Problem requirements:
Below are records; quote them exactly from the first line through the line that contains "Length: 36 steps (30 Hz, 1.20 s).".

The data:
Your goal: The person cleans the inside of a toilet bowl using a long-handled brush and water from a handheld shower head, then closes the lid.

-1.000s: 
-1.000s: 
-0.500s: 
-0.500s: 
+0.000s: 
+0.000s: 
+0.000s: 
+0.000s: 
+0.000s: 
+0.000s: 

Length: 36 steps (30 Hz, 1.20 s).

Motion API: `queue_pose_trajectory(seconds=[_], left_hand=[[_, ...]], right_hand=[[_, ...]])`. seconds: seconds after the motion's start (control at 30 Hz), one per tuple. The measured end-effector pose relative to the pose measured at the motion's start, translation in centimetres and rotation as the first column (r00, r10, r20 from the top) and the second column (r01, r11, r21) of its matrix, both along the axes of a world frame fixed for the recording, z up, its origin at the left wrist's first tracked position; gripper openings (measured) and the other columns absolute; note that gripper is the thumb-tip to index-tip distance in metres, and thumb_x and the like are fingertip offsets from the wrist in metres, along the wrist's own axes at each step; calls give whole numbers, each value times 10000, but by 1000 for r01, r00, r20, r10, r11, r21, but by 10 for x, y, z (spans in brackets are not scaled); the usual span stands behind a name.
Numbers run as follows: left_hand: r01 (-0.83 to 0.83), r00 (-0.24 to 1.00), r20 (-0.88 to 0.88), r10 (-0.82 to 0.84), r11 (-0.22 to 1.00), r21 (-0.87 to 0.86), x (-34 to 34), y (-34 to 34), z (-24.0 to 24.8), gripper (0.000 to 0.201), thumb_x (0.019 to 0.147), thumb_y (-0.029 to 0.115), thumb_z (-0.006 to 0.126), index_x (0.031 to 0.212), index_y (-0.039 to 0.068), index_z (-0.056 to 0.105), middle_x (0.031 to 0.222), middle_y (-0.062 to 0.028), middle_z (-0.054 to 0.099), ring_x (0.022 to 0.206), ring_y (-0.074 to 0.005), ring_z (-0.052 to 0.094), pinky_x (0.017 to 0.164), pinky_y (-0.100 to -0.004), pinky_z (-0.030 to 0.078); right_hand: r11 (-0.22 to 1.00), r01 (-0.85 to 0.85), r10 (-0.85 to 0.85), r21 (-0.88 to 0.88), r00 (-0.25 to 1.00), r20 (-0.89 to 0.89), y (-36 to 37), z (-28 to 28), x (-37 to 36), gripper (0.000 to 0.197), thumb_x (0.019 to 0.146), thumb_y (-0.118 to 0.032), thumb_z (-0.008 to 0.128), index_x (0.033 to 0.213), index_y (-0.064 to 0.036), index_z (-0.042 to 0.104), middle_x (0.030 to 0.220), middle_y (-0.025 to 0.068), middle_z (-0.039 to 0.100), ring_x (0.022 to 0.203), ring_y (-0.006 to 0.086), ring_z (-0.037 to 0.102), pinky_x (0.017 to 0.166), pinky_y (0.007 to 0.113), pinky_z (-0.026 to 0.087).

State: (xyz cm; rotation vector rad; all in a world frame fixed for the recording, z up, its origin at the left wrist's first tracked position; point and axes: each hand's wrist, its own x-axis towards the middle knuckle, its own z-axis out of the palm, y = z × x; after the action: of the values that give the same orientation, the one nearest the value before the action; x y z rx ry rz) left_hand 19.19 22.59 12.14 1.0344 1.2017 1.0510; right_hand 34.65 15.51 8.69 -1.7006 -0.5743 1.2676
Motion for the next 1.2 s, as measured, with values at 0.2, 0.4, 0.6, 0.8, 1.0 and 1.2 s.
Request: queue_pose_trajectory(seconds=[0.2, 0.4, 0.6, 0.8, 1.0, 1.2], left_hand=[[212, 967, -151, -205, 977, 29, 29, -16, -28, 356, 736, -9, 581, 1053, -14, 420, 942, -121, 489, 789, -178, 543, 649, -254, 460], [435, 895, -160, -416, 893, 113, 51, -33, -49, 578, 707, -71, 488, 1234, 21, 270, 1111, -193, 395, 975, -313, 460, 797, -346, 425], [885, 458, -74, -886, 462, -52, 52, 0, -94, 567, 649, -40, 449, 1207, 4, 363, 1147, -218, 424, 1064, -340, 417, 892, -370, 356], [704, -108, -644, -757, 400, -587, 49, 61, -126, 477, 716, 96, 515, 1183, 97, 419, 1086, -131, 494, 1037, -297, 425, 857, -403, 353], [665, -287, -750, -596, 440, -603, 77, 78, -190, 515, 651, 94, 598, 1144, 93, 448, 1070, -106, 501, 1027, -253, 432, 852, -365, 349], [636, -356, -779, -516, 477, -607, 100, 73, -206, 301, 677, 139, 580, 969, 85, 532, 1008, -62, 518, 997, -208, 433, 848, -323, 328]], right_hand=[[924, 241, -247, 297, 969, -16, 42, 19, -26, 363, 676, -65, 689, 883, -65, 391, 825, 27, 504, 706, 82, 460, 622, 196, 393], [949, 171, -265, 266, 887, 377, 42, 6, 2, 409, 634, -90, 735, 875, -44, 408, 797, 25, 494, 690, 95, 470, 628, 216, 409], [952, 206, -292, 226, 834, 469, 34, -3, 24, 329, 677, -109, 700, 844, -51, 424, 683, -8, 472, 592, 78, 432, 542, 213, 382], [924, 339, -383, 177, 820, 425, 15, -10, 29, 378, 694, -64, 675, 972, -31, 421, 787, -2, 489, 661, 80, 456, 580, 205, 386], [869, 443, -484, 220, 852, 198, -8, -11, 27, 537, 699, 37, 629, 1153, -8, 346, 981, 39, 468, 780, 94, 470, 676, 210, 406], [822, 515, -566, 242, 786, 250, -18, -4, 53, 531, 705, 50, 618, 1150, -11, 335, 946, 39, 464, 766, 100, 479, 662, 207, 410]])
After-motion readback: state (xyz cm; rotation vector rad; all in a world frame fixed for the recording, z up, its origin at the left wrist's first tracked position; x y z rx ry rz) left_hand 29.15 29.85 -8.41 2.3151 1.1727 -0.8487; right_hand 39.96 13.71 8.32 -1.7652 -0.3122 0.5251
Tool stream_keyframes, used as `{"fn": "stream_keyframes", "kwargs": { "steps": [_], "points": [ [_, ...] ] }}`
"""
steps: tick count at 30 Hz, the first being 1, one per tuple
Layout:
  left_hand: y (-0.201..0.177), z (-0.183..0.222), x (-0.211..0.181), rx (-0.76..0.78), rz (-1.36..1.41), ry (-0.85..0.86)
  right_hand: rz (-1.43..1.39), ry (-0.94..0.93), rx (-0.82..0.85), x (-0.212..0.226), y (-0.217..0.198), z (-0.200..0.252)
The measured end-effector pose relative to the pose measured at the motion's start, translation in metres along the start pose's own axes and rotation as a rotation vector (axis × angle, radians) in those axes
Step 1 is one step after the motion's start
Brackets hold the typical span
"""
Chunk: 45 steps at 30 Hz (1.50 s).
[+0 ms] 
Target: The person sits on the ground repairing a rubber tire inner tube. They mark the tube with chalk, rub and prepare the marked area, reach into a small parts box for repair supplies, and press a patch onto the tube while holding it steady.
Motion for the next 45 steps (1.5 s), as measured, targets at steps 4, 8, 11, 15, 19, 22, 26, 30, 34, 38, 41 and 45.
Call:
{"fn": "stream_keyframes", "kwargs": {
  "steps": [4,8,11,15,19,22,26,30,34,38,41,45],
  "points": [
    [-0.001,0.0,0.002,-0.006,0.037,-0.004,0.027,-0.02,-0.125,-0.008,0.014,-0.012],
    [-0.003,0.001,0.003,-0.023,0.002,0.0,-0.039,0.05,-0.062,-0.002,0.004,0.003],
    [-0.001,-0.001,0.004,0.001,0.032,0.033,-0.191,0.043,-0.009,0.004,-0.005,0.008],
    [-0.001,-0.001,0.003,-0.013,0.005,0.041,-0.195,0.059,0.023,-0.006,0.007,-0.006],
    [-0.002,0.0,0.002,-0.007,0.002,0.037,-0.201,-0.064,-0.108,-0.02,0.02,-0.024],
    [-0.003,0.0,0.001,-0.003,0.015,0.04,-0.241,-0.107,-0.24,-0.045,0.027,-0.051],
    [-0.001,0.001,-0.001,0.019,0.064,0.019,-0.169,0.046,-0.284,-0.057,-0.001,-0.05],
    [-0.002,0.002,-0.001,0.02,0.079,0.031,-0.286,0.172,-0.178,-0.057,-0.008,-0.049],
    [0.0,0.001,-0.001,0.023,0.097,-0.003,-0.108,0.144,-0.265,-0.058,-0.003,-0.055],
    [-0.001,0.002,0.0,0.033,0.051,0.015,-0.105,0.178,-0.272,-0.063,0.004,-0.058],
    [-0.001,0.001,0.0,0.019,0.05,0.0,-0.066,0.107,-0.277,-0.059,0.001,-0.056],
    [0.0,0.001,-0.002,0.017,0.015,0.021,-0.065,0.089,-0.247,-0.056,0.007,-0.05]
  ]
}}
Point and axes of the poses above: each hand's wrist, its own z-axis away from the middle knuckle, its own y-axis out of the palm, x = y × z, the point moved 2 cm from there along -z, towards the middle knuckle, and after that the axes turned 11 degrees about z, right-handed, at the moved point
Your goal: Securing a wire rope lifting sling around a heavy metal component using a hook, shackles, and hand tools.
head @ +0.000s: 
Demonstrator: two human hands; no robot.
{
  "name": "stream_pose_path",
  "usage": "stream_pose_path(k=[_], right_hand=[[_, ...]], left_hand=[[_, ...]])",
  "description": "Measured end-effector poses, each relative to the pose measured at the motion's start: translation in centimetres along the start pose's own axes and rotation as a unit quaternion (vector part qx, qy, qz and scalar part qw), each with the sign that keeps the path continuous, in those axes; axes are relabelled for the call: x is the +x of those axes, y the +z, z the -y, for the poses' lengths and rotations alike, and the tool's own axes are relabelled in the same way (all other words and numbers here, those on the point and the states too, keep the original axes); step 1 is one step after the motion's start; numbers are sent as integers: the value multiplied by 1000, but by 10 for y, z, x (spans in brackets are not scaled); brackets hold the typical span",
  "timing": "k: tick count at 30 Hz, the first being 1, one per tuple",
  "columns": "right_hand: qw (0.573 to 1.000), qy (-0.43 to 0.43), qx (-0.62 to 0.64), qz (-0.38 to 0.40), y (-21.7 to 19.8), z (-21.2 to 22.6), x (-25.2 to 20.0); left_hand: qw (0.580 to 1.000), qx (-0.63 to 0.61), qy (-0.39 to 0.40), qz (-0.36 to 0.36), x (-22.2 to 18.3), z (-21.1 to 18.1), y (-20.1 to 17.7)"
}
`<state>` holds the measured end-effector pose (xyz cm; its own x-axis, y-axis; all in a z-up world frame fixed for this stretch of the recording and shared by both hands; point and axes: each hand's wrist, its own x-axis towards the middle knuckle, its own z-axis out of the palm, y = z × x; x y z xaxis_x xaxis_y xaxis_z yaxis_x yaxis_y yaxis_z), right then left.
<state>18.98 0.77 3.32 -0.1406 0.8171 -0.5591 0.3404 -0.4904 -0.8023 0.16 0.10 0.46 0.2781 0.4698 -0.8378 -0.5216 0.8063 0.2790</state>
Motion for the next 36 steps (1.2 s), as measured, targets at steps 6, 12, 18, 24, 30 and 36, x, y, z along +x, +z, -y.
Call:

Response to this task:
Your goal: The person cleans the inside of a toilet bowl using a long-handled brush and water from a handheld shower head, then closes the lid.

-1.000s: 
-1.000s: 
-0.500s: 
-0.500s: 
+0.000s: 
+0.000s: 
+0.000s: 
+0.000s: 
+0.000s: 
+0.000s: 

Length: 36 steps (30 Hz, 1.20 s).

That concludes the answer to this exercise.